As we enter an uncertain decade, we find ourselves increasingly asking: What does a disaster-resilient Australia look like? How can we help our most vulnerable Australian communities endure the cumulative effects of frequent disasters? Amid tightening fiscal budgets, how can we create the right environment for our communities and economy to prosper in this new reality?
Answering these questions requires some deep thinking about the collective actions needed to support our communities, businesses, and the broader economy to become more disaster resilient; to not only adapt to a “new normal” but thrive in a changing climate. From a policy perspective, this becomes more pertinent when we consider that the average annual total economic costs of natural disasters of Australia are forecast to reach $39 billion per year by 2050 (Deloitte Access Economics, 2017), and the fiscal constraints that will increasingly be imposed on government disaster expenditure by Australia’s aging population.

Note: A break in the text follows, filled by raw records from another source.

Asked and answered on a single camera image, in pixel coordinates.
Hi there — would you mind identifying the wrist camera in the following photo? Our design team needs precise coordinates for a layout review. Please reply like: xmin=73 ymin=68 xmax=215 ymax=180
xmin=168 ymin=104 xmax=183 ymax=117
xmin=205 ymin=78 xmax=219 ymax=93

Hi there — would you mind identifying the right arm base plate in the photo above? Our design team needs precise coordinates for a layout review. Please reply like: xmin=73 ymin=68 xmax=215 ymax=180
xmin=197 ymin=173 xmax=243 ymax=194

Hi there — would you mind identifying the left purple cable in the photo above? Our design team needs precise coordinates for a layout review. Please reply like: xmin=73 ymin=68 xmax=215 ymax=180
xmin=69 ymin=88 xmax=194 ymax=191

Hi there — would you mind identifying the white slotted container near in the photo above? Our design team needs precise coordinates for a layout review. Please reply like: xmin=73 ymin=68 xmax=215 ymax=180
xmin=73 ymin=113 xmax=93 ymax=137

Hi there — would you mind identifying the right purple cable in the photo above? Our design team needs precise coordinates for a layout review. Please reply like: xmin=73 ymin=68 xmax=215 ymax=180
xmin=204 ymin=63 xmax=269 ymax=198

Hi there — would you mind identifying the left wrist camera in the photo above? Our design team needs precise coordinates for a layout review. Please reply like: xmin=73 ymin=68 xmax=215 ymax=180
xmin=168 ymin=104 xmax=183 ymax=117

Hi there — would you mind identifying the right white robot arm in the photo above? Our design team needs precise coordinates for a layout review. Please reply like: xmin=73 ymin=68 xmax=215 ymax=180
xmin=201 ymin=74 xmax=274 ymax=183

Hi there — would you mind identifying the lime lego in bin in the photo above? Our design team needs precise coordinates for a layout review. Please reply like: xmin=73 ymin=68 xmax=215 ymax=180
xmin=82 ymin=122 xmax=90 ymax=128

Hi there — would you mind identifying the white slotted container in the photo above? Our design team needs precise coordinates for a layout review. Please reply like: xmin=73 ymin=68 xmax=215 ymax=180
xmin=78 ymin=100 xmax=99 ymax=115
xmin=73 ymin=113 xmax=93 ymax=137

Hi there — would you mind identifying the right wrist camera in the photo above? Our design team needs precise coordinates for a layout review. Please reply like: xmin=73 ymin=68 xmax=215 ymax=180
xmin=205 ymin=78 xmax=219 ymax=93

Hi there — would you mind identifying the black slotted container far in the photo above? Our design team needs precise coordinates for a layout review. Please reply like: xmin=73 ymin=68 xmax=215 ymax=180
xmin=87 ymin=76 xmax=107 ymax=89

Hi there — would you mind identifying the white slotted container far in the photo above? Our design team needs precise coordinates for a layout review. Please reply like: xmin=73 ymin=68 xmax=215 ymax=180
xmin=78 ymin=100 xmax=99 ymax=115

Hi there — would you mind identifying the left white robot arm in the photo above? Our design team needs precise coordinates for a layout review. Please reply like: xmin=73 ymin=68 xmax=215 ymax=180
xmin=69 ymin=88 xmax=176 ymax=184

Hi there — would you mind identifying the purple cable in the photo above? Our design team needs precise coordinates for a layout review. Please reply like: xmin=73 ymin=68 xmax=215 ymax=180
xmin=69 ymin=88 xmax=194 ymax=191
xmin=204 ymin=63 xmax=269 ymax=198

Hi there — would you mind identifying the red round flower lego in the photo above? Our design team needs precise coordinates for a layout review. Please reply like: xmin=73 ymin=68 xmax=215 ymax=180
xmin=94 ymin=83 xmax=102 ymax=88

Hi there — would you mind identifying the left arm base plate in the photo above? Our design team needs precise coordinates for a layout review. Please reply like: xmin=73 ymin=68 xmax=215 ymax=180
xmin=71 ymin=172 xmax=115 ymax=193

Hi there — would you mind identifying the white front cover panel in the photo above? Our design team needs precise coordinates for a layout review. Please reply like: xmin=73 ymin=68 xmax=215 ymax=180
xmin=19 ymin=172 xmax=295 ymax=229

To that end, the Disasters and Economic Resilience: The Effects of the Queensland Floods 2010-11 on Individual Income – A Case Study on the Brisbane River Catchment Area report explores the impact of the Queensland Floods 2010-11 on the income trajectory of employed residents of the four Brisbane River Catchment Area (BRCA) local government areas (LGAs) depicted in Figure 1.
The Queensland Floods 2010-11 remain one of Australia’s costliest flooding events, causing an estimated $6.7 billion in tangible damages, with an overall cost of $14.1 billion (Deloitte Access Economics, 2016). To the best of our knowledge, this study is the first in the economics literature to examine the impact of a riverine-flooding in an Australian metropolitan economy on individual income, considering demographic and sectoral heterogeneities and post-disaster government assistance.
By focusing on individuals’ economic resilience (measured through changes in their income stream), the report explores how disaster-induced economic shocks can be transmitted to individuals vis-à-vis income-earning channels, and offers a greater understanding of how indirect costs of disasters are borne by different segments of the workforce. Such costs are currently less known compared to direct damages reported in the immediate aftermath of disasters.
By examining the economic dimension of disaster resilience at the individual level, our research helps policymakers better understand the socioeconomics of natural disasters and formulate public policies in a sustainable way that better distributes scarce budgets and resources towards vulnerable socioeconomic groups and industries of employment that are more sensitive to disasters.
Recognising the profound and long-lasting psychosocial impacts of the floods, the report outlines the socioeconomic and disaster resilience profiles of the BRCA LGAs, and provides additional information to contextualise our assessment so that policymakers can holistically interpret our findings, within the broader social and economic conditions arising from the floods.
Isolating the effects of the floods from other shocks that hit the BRCA LGAs is challenging. The report attempts to pinpoint observed income effects to the Queensland Floods 2010-11 by using a difference-in-differences modelling approach. This approach compares income changes of individuals living in the BRCA LGAs (treatment group) with those living in comparable zones in Australia (control group). Because of their comparability, it is the control group which provides us with the income path that would have occurred for BRCA LGA employed residents had the floods not happened, and thus enable us to compute any income deviations (losses or gains) arisfrom the floods.
The report utilises the Australian Census Longitudinal Dataset (ACLD), which provides a unique opportunity to robustly examine the flood’s impacts across a longer timeframe (across 2006, 2011 and 2016) and across multiple dimensions (demographic and economic). All results we report are net results, post any disaster relief and recovery efforts; are relative to our baseline year (2006); and are compared to our control group. We define short-term results as changes over 2006-11, and medium-term results as changes over 2006-16.
While we develop the right modelling framework to capture income effects arising from the floods, data limitations have hampered our ability to statistically confirm that our control group is comparable to the BRCA LGA sample. The key implication is that our findings are not causal but correlational.
Nevertheless, our report’s findings offer new and compelling insights on how disasters like the Queensland Floods 2010-11 interact with existing economic conditions and workforce compositions to affect individuals within the community, and in turn their ability to economically cope with the ongoing effects of the disaster.